История, которую я изложил здесь, описывает не только вселенскую, но и человеческую драму. Она описывает историю самого дерзкого интеллектуального поиска, когда-либо предпринятого человечеством. В ней присутствуют даже аллегории из Писания – для тех, кому это интересно. Мы сорок лет блуждали в пустыне после появления Стандартной модели, прежде чем открыли Землю обетованную. Истина или, по крайней мере, истина в той мере, в какой мы на данный момент ее знаем, открылась нам в том, что большинству людей показалось бы непонятными каракулями, – в математике калибровочных теорий. Они были доставлены нам не ангелом на золотых скрижалях, а куда более практичными средствами: на листах бумаги из лабораторных журналов, заполненных в результате усердной работы легиона специалистов. Эти люди понимали, что их утверждения могут быть проверены на соответствие модели реальному миру, миру наблюдений и экспериментов. Но важно не только то, каким образом мы к этому пришли; не менее важно и то, что мы сумели зайти так далеко.
Какой вывод можно сделать в этот момент истории о том, почему мы здесь находимся? Ответ представляется особенно замечательным потому, что ясно показывает, на каком глубоком уровне вселенная нашего опыта представляет собой тень реальности.
Я начал эту книгу цитатой из натуралиста Бейкера, из его «Перегрина»: «Трудней всего увидеть то, что правда есть вокруг». Я сделал это потому, что рассказанная мной история – глубочайший пример этого мудрого наблюдения из всех мне известных.
Затем я изложил платоновскую аллегорию пещеры, поскольку не знаю лучшего или более поэтичного образа реальной истории науки. Триумфом человеческого существования стало избавление от цепей, которые налагают на нас наши собственные ограниченные органы чувств. Нужно было интуитивно понять, что под поверхностью мира нашего опыта лежит реальность, часто куда более странная. Математическая красота этой реальности может быть безупречной, но наше существование в ней становится – более чем мы могли вообразить заранее – всего лишь случайностью.

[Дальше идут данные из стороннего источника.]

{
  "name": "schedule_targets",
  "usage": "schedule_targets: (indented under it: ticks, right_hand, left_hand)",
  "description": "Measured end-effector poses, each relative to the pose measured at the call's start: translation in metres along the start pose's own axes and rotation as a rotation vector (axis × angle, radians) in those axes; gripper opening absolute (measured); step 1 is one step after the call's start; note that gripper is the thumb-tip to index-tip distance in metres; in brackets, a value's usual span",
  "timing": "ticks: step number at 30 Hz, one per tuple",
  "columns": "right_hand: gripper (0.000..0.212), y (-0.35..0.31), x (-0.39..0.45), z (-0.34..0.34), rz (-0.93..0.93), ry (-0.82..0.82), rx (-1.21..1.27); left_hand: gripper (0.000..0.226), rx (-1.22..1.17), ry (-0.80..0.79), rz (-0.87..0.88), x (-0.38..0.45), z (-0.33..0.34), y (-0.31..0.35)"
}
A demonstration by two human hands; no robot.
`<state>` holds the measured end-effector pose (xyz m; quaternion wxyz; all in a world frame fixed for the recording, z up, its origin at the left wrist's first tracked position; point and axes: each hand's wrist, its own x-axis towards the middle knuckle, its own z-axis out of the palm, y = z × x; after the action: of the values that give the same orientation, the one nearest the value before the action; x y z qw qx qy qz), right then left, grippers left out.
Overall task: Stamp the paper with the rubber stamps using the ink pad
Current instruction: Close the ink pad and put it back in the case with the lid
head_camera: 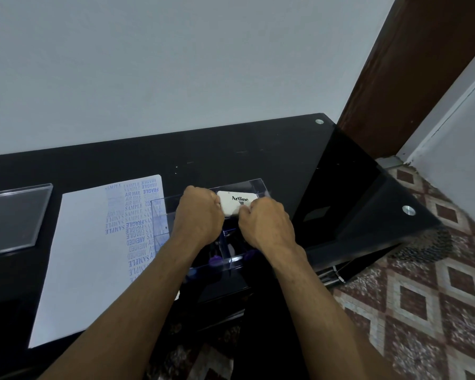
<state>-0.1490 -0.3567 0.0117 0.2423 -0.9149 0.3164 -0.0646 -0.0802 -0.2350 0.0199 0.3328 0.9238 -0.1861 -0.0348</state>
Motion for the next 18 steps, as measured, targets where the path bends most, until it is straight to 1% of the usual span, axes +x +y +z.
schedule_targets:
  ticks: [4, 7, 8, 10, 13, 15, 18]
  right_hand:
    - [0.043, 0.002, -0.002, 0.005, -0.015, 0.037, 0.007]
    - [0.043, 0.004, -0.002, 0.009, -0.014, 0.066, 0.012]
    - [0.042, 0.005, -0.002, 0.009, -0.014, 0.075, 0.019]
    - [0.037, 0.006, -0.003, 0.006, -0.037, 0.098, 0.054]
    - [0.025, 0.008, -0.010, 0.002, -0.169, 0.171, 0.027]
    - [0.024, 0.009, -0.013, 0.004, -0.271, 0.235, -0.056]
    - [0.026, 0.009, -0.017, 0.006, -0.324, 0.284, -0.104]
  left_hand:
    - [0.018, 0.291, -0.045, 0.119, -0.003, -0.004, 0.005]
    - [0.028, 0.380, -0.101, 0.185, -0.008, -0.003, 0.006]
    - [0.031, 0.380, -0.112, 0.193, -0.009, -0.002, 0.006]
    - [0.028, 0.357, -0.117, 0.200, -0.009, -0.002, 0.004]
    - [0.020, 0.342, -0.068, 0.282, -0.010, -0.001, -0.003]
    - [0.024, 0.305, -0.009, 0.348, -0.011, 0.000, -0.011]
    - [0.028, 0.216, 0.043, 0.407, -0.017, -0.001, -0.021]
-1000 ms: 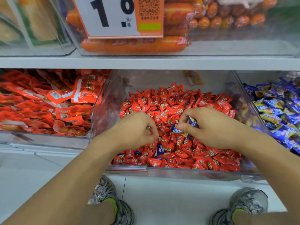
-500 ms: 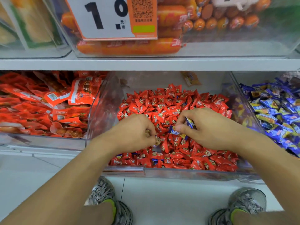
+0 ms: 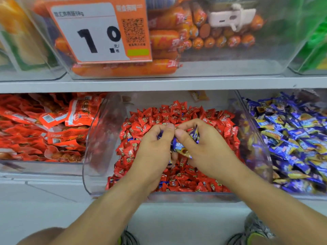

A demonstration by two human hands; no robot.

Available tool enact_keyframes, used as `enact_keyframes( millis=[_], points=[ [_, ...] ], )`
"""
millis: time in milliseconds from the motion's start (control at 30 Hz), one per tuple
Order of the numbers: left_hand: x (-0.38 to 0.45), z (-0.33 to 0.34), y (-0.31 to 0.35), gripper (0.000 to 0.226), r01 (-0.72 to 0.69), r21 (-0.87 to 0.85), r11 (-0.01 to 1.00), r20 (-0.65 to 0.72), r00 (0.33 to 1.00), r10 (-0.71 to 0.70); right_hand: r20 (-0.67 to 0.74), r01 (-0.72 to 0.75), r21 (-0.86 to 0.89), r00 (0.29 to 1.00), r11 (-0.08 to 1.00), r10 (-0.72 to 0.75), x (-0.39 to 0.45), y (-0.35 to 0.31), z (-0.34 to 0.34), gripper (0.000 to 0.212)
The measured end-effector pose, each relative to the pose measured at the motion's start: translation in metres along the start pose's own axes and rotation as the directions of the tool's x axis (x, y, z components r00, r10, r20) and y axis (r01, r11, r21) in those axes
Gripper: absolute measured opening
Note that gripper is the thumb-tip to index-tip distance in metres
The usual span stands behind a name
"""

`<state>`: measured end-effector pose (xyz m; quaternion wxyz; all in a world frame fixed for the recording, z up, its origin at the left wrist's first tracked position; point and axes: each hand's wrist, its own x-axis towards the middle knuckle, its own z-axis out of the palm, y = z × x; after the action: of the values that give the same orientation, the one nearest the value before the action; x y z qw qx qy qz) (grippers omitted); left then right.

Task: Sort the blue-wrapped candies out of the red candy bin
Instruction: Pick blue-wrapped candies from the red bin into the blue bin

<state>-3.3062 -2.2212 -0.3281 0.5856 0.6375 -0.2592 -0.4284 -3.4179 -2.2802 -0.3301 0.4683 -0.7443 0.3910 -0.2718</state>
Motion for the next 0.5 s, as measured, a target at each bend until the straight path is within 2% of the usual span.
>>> enact_keyframes(
  millis=[100, 167, 233, 333, 400, 500],
  points=[
    [-0.008, 0.025, -0.004, 0.016, -0.125, 0.037, 0.991, -0.055, 0.990, 0.127, -0.038, -0.112, 0.261, 0.991, 0.959, 0.127, -0.008, -0.001, 0.002, 0.007],
    [-0.018, 0.037, 0.001, 0.015, -0.203, 0.048, 0.978, 0.039, 0.979, 0.201, -0.079, -0.114, 0.388, 0.984, 0.915, 0.156, -0.014, -0.005, -0.010, 0.008],
    [-0.026, 0.048, 0.011, 0.017, -0.262, 0.103, 0.960, 0.150, 0.958, 0.246, -0.139, -0.079, 0.412, 0.979, 0.908, 0.148, -0.018, -0.007, -0.035, 0.011],
    [-0.025, 0.065, 0.019, 0.024, -0.320, 0.195, 0.927, 0.156, 0.943, 0.293, -0.220, -0.004, 0.338, 0.972, 0.941, 0.083, -0.029, -0.004, -0.078, 0.018],
    [-0.021, 0.080, 0.022, 0.027, -0.398, 0.283, 0.872, 0.166, 0.916, 0.364, -0.291, 0.018, 0.220, 0.956, 0.975, 0.048, -0.038, 0.005, -0.111, 0.022],
    [-0.019, 0.116, 0.029, 0.030, -0.506, 0.365, 0.781, 0.311, 0.857, 0.410, -0.349, -0.045, -0.024, 0.936, 0.999, 0.034, -0.050, 0.026, -0.160, 0.020]
  ],
)
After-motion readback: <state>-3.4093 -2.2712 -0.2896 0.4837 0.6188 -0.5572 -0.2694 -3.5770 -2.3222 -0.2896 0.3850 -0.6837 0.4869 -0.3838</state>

Если задаться вопросом, почему все вокруг такое, какое есть, то лучший ответ, который мы можем предложить, состоит в том, что это результат случайности в истории Вселенной, где некое поле застыло в пустом пространстве определенным образом. Размышляя о том, какое это могло иметь значение, можно с тем же успехом размышлять и о том, какое значение имеет тот или иной конкретный ледяной кристалл, возникший на оконном стекле под действием утреннего морозца. Правила, допустившие наше появление в этом мире, не представляются чем-то более достойным того, чтобы за них сражаться и умирать, чем спор о том, правда ли «верх» во вселенной ледяного кристалла лучше «низа» или с какого конца – острого или тупого – следует разбивать яйцо.
Наши примитивные предки выжили в значительной мере потому, что понимали: природа, хотя она и замечательна, может быть враждебной и жестокой. Прогресс науки дополнительно прояснил, насколько жестокой и враждебной может быть Вселенная для жизни. Но признание этого не делает Вселенную менее поразительной. В такой Вселенной достаточно места для благоговения, изумления и восторга. Наоборот, признание этих фактов дает нам дополнительный повод радоваться тому, что мы пришли в этот мир и выжили.
Утверждать, что во Вселенной, у которой, кажется, и цели-то нет, наше собственное существование не имеет ни смысла, ни ценности, – беспримерный солипсизм, поскольку такая позиция предполагает, что без нас Вселенная не имеет никакой ценности. Величайший дар, который может дать нам наука, – это позволить нам преодолеть потребность всегда быть центром существования и заодно научиться ценить ту чудесную случайность, которой нам посчастливилось быть свидетелями.
Свет играл в нашей истории ведущую роль, как и в аллегории Платона. Изменения в нашем восприятии света привели к изменению представлений о сути пространства и времени. В конечном итоге именно благодаря изменениям в восприятии света стало ясно, что этот посланник реальности, столь важный для нас и нашего существования, представляет собой всего лишь удачное следствие космического случая. Случая, который однажды, возможно, переменится.
Здесь уместно признать, что после эпиграфа, с которого началась эта книга, в «Энеиде» стоит полное надежды восклицание: «…не страшись: эта слава спасет нас, быть может». Будущее, которое может положить нам конец, не перечеркивает величие пути, который нами еще не пройден до конца.
История, рассказанная мной, не завершена. Скорее всего, в мире гораздо больше вещей, которых мы не понимаем, чем тех, в которых мы уже разобрались. В поисках смысла наши представления о реальности, конечно же, изменятся по ходу дальнейшей истории. Мне часто говорят, что некоторые вещи наука никогда не сможет сделать. Но откуда нам это знать, если не попытаться?